On a recent project with Maven builds, we had a parent build ("foomain")
and several subsidiary modules ("foofrontend", "foologic",
"foopersistence", ...).
Historically different versions of the same frameworks were specified
for
the different modules. Yet when you pulled the dependencies into the
"foomain" pom.xml in common the build broke. Turns out some of the
dependencies transitively depend on the same libraries, but different
versions also, some of which are transitive dependencies for other
stuff, also different versions.

So it wasn't really Maven problem but dependency management problem.
From my experience Maven just makes dependency management issues explicit
and visible. I would argue it is a good thing.
 
J

Jim Janney

Tom Anderson said:
A process which, for most people, is pretty fast - seconds to
minutes. Much faster than in C, certainly. I suspect that the speed of
clean builds has meant that there isn't much demand for incremental
ones, and hence we don't have any ability to do them.
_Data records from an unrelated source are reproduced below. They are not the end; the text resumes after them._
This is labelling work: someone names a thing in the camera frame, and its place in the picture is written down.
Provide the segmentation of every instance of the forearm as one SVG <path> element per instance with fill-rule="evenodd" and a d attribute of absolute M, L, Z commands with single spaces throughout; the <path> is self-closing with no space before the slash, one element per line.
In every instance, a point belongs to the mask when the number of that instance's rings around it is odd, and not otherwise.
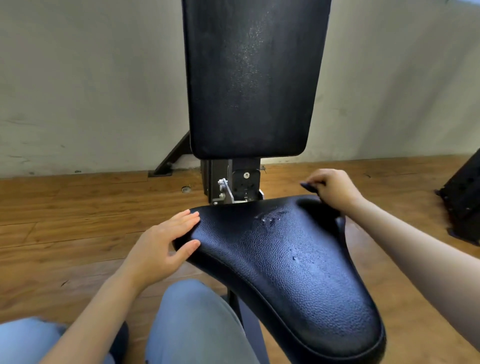
<path fill-rule="evenodd" d="M 346 214 L 370 234 L 450 324 L 480 349 L 480 260 L 366 200 L 353 204 Z"/>
<path fill-rule="evenodd" d="M 102 363 L 137 294 L 128 279 L 114 274 L 41 363 Z"/>

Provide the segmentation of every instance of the textured black leather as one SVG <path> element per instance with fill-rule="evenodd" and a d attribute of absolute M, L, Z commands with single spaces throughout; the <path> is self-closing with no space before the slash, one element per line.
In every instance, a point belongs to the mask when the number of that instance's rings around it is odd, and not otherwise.
<path fill-rule="evenodd" d="M 303 152 L 331 0 L 183 0 L 192 152 Z"/>
<path fill-rule="evenodd" d="M 293 363 L 378 363 L 386 336 L 345 244 L 343 217 L 317 196 L 204 206 L 174 242 L 232 289 Z"/>

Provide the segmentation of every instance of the light blue jeans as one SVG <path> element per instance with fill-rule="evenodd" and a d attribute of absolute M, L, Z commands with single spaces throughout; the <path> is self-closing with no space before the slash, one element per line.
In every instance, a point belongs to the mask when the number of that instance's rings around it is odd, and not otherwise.
<path fill-rule="evenodd" d="M 55 345 L 65 327 L 38 318 L 0 325 L 0 364 L 34 364 Z M 201 282 L 189 279 L 165 292 L 150 330 L 148 364 L 258 364 L 230 306 Z M 113 364 L 110 354 L 104 364 Z"/>

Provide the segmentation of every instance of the wooden floor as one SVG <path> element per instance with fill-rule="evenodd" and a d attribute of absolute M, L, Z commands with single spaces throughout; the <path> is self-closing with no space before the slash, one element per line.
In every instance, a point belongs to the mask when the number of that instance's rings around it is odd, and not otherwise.
<path fill-rule="evenodd" d="M 320 167 L 345 169 L 360 191 L 397 217 L 469 254 L 480 249 L 445 233 L 447 220 L 433 189 L 465 156 L 267 165 L 267 198 L 303 194 L 299 181 Z M 181 188 L 192 192 L 183 194 Z M 122 263 L 142 231 L 189 207 L 205 205 L 198 170 L 147 178 L 146 172 L 103 173 L 0 181 L 0 322 L 38 315 L 71 323 Z M 353 223 L 348 247 L 377 303 L 388 335 L 383 363 L 479 363 L 480 355 L 425 301 L 378 246 Z M 163 292 L 197 278 L 225 287 L 189 264 L 148 288 L 133 305 L 128 363 L 143 349 Z M 264 331 L 272 364 L 288 363 Z"/>

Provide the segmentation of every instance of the wall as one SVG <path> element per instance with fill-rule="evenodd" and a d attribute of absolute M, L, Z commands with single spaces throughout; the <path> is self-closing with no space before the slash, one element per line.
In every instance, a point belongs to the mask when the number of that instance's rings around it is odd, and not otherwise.
<path fill-rule="evenodd" d="M 188 130 L 180 1 L 2 0 L 0 49 L 0 177 L 152 169 Z M 265 162 L 471 153 L 479 64 L 476 5 L 334 0 L 307 149 Z"/>
On the project I work on, every build is followed by a set of automated
tests (first unit, then integration). Compiling takes a few minutes,
and running the tests normally takes about an hour. So we do a clean
build every time.

When I'm working at my desk, I just save and Eclipse handles the rest,
usually in less than a second.
 
L

Lew

Michal said:
So it wasn't really Maven problem but dependency management problem.
From my experience Maven just makes dependency management issues explicit
and visible. I would argue it is a good thing.

My experience is that Maven quietly ignores your desire to keep things in the
local repository and messes up your dependencies. I would argue that
invisibly making changes is NOT a good thing.

Part of the problem I described is due to Maven's quiet retrieval of different
transitive dependencies. If it had instead crashed the build with a message
about an unresolved dependency, it would have been better. That certainly was
not a good thing, and it's laid right at Maven's feet.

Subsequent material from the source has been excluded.